DIRECTIONS:
Among the lines of data below, reproduce only those from the one with "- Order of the" through the one with "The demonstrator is", exactly as they stand, both ends included.

▬▬▬▬▬▬

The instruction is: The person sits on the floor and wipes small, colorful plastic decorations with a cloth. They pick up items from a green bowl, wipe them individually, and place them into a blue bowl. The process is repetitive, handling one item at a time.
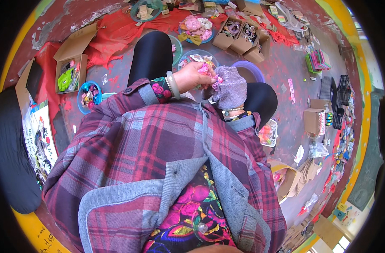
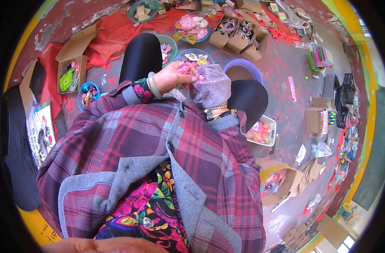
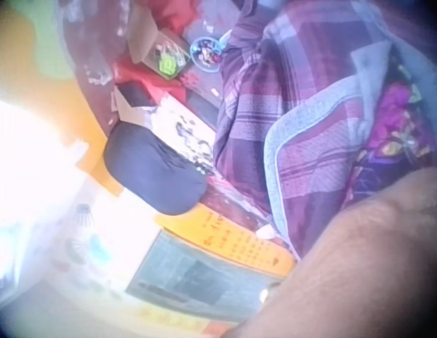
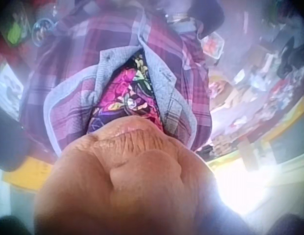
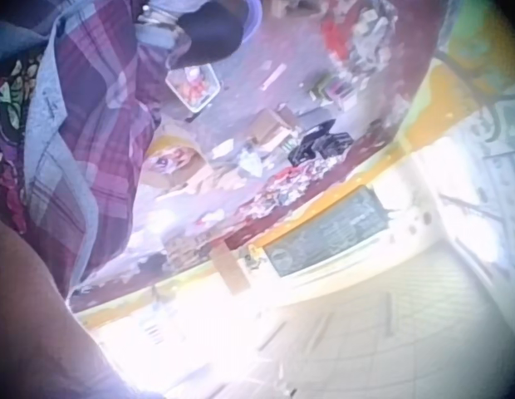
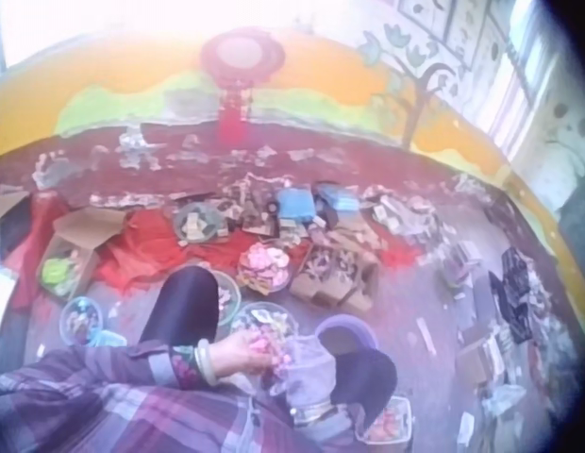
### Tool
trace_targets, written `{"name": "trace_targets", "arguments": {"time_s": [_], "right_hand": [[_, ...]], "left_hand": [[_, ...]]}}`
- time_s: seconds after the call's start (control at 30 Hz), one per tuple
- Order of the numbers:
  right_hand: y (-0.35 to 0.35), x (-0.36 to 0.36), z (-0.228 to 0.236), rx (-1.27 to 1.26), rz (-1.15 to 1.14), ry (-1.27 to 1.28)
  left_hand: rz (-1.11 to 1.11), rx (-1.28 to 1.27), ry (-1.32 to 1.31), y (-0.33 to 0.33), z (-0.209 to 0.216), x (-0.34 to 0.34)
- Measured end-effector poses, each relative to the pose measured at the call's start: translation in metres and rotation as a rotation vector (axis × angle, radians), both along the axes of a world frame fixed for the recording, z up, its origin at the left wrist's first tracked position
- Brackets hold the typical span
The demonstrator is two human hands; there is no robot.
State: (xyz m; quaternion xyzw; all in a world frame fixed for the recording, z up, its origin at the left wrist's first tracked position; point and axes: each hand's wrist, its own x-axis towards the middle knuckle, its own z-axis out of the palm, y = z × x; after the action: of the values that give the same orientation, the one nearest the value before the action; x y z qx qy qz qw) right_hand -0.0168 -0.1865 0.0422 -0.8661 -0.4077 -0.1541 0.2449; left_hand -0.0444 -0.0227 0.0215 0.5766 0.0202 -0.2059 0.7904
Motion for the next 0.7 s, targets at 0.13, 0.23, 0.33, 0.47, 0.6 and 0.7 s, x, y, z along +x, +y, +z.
{"name": "trace_targets", "arguments": {"time_s": [0.13, 0.23, 0.33, 0.47, 0.6, 0.7], "right_hand": [[-0.005, -0.004, 0.007, 0.095, -0.142, 0.116], [-0.009, -0.005, 0.018, 0.914, -0.191, 0.967], [-0.025, -0.007, 0.029, 1.409, -0.267, 1.292], [-0.037, 0.001, 0.007, 1.585, -0.197, 1.523], [-0.041, 0.001, 0.016, 1.627, -0.261, 1.571], [-0.042, 0.006, 0.011, 1.628, -0.277, 1.587]], "left_hand": [[0.066, -0.115, 0.11, 0.003, -0.004, 0.002], [0.197, -0.119, 0.047, 0.016, -0.015, 0.013], [0.329, -0.081, 0.089, 0.027, -0.028, 0.03], [0.437, -0.018, 0.209, 0.034, -0.047, 0.047], [0.387, -0.003, 0.119, 0.02, -0.083, 0.075], [0.36, 0.051, 0.189, 0.018, -0.096, 0.079]]}}
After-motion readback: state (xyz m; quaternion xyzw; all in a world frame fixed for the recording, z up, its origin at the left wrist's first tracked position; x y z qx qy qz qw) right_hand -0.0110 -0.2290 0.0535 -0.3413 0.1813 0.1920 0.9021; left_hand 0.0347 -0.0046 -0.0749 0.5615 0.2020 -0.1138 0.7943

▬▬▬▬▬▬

WRITTEN ANSWER:
- Order of the numbers:
  right_hand: y (-0.35 to 0.35), x (-0.36 to 0.36), z (-0.228 to 0.236), rx (-1.27 to 1.26), rz (-1.15 to 1.14), ry (-1.27 to 1.28)
  left_hand: rz (-1.11 to 1.11), rx (-1.28 to 1.27), ry (-1.32 to 1.31), y (-0.33 to 0.33), z (-0.209 to 0.216), x (-0.34 to 0.34)
- Measured end-effector poses, each relative to the pose measured at the call's start: translation in metres and rotation as a rotation vector (axis × angle, radians), both along the axes of a world frame fixed for the recording, z up, its origin at the left wrist's first tracked position
- Brackets hold the typical span
The demonstrator is two human hands; there is no robot.

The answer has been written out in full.